Raz Luvaton updated SPARK-54586:
--------------------------------
    Affects Version/s: 3.5.3
                       3.5.1

> Spark is creating invalid parquet files - put non utf-8 data in string column 
> ------------------------------------------------------------------------------
>
>                 Key: SPARK-54586
>                 URL: https://issues.apache.org/jira/browse/SPARK-54586
>             Project: Spark
>          Issue Type: Bug
>          Components: Spark Core
>    Affects Versions: 3.5.1, 3.5.3, 4.0.1, 3.5.7
>            Reporter: Raz Luvaton
>            Priority: Critical
>
> According to Parquet Logical Types specification, String Column should be 
> encoded as UTF8.
>  
> {noformat}
> ### STRING
> `STRING` may only be used to annotate the `BYTE_ARRAY` primitive type and 
> indicates
> that the byte array should be interpreted as a UTF-8 encoded character string.
> The sort order used for `STRING` strings is unsigned byte-wise comparison.
> *Compatibility*
> `STRING` corresponds to `UTF8` ConvertedType.{noformat}
> From [Parquet 
> Specification|https://github.com/apache/parquet-format/blob/905c89706004ee13a76c3df0f9fa4b1d583ddf9a/LogicalTypes.md?plain=1#L61-L70]

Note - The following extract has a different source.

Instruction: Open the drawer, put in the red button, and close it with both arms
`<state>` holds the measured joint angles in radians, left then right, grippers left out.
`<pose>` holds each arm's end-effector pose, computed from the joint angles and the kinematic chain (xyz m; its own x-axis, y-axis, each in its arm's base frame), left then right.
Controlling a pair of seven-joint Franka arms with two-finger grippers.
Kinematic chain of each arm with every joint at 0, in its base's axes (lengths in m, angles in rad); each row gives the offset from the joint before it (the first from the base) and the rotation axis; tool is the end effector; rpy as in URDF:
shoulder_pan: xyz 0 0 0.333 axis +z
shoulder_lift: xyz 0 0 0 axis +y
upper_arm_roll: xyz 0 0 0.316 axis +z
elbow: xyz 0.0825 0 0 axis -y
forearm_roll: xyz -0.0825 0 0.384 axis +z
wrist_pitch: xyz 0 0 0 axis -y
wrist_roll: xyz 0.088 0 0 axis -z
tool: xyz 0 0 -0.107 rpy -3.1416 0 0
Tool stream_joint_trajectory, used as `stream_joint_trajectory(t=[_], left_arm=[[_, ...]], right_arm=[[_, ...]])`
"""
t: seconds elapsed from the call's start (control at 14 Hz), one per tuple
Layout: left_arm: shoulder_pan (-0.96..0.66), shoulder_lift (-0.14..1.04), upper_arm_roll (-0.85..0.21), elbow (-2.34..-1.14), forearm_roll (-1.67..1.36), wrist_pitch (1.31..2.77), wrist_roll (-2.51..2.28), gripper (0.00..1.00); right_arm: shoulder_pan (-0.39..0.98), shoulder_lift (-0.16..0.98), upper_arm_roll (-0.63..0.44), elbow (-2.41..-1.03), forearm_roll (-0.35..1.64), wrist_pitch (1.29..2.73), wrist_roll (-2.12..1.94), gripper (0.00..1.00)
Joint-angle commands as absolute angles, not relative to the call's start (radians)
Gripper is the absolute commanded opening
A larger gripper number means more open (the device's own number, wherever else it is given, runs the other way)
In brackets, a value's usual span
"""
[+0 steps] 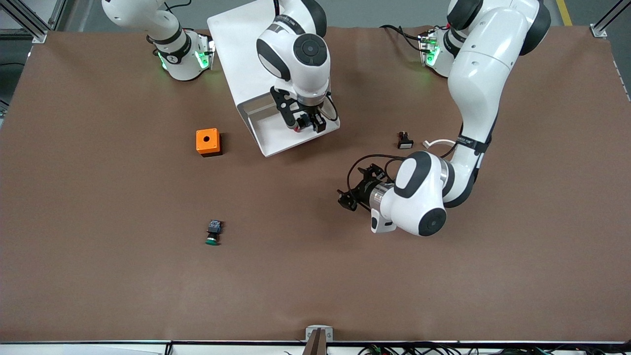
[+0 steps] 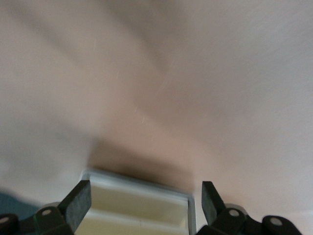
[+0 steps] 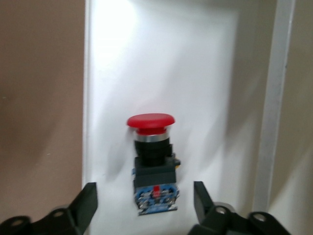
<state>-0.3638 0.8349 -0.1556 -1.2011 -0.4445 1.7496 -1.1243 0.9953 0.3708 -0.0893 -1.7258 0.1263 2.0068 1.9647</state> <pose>0.6292 -0.3696 0.2750 0.5695 0.5941 -0.5680 0.6915 -0.7199 -0.0596 0.3870 0.5138 0.3628 0.4403 -0.8971 -0.0367 -0.8902 -0.4415 0.1122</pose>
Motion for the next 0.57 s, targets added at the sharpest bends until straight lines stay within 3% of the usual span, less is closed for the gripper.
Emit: stream_joint_trajectory(t=[0.0,0.21,0.5], left_arm=[[-0.422,0.775,-0.150,-1.221,-0.257,1.850,-1.109,0.99],[-0.485,0.770,-0.149,-1.226,-0.025,1.954,-1.127,0.99],[-0.526,0.732,-0.147,-1.233,0.027,1.973,-1.156,0.99]], right_arm=[[0.951,0.376,-0.091,-1.631,0.138,1.939,1.910,1.00],[0.867,0.376,-0.091,-1.525,0.140,1.835,1.757,1.00],[0.723,0.371,-0.097,-1.407,0.132,1.593,1.299,1.00]])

> but spark can write invalid parquet files that then can't be read by other 
> tools.
> you can try:
> {noformat}
> datafusion-cli --command "select * from 
> '/tmp/binary-data-with-cast-string/*.parquet' limit 10"{noformat}
> and you will get an error:
> {noformat}
> Error: Parquet error: Arrow: Parquet argument error: Parquet error: 
> encountered non UTF-8 data: invalid utf-8 sequence of 1 bytes from index 
> 4{noformat}
> ----
> Reproduction for how to create invalid parquet file:
>  
> example in spark 4 as it has `try_validate_utf8` expression to make it very 
> easy to see
>  
> {noformat}
> import org.apache.spark.sql.types._
> import org.apache.spark.sql.functions._
> import org.apache.spark.sql._
> val binaryData = Seq(
>   Row(Array[Byte](0x80.toByte, 0x00, 0x00, 0x00)),
>   Row(Array[Byte](0x80.toByte, 0x00, 0x00, 0x01)),
>   Row(Array[Byte](0x80.toByte, 0x00, 0x00, 0x02)),
>   Row(Array[Byte](0x80.toByte, 0x00, 0x00, 0x03)),
>   Row(Array[Byte](0x80.toByte, 0x00, 0x00, 0x04)),
>   Row(Array[Byte](0x80.toByte, 0x00, 0x00, 0x05)),
>   Row(Array[Byte](0x80.toByte, 0x00, 0x00, 0x06)),
>   Row(Array[Byte](0x80.toByte, 0x00, 0x00, 0x07)),
>   Row(Array[Byte](0x80.toByte, 0x00, 0x00, 0x08)),
>   Row(Array[Byte](0x80.toByte, 0x00, 0x00, 0x09)),
>   Row(Array[Byte](0x80.toByte, 0x00, 0x00, 0x0A)),
>   Row(Array[Byte](0x80.toByte, 0x00, 0x00, 0x0B)),
>   Row(Array[Byte](0x80.toByte, 0x00, 0x00, 0x0C)),
>   Row(Array[Byte](0x80.toByte, 0x00, 0x00, 0x0D)),
>   Row(Array[Byte](0x80.toByte, 0x00, 0x00, 0x0E)),
>   Row(Array[Byte](0x80.toByte, 0x00, 0x00, 0x0F)),
>   Row(Array[Byte](0x80.toByte, 0x00, 0x00, 0x10)),
>   Row(Array[Byte](0x80.toByte, 0x00, 0x00, 0x11)),
>   Row(Array[Byte](0x80.toByte, 0x00, 0x00, 0x12)),
>   Row(Array[Byte](0x80.toByte, 0x00, 0x00, 0x13))
> )
> // Create some file with binary data
> spark
>   .createDataFrame(
>     spark.sparkContext.parallelize(binaryData, 1),
>     StructType(Seq(StructField("a", DataTypes.BinaryType, nullable = true)))
>   )
>   .write
>   .format("parquet")
>   .mode("overwrite")
>   .save("/tmp/binary-data")
> // Create a new file with binary data and cast to string
> spark
>   .read
>   .parquet("/tmp/binary-data")
>   .withColumn("b", col("a").cast(DataTypes.StringType))
>   .write
>   .format("parquet")
>   .mode("overwrite")
>   .save("/tmp/binary-data-with-cast-string")
> {noformat}
>  
> to also verify that spark write invalid utf8 you can do this:
> {noformat}
> spark
>   .read
>   .parquet("/tmp/binary-data-with-cast-string")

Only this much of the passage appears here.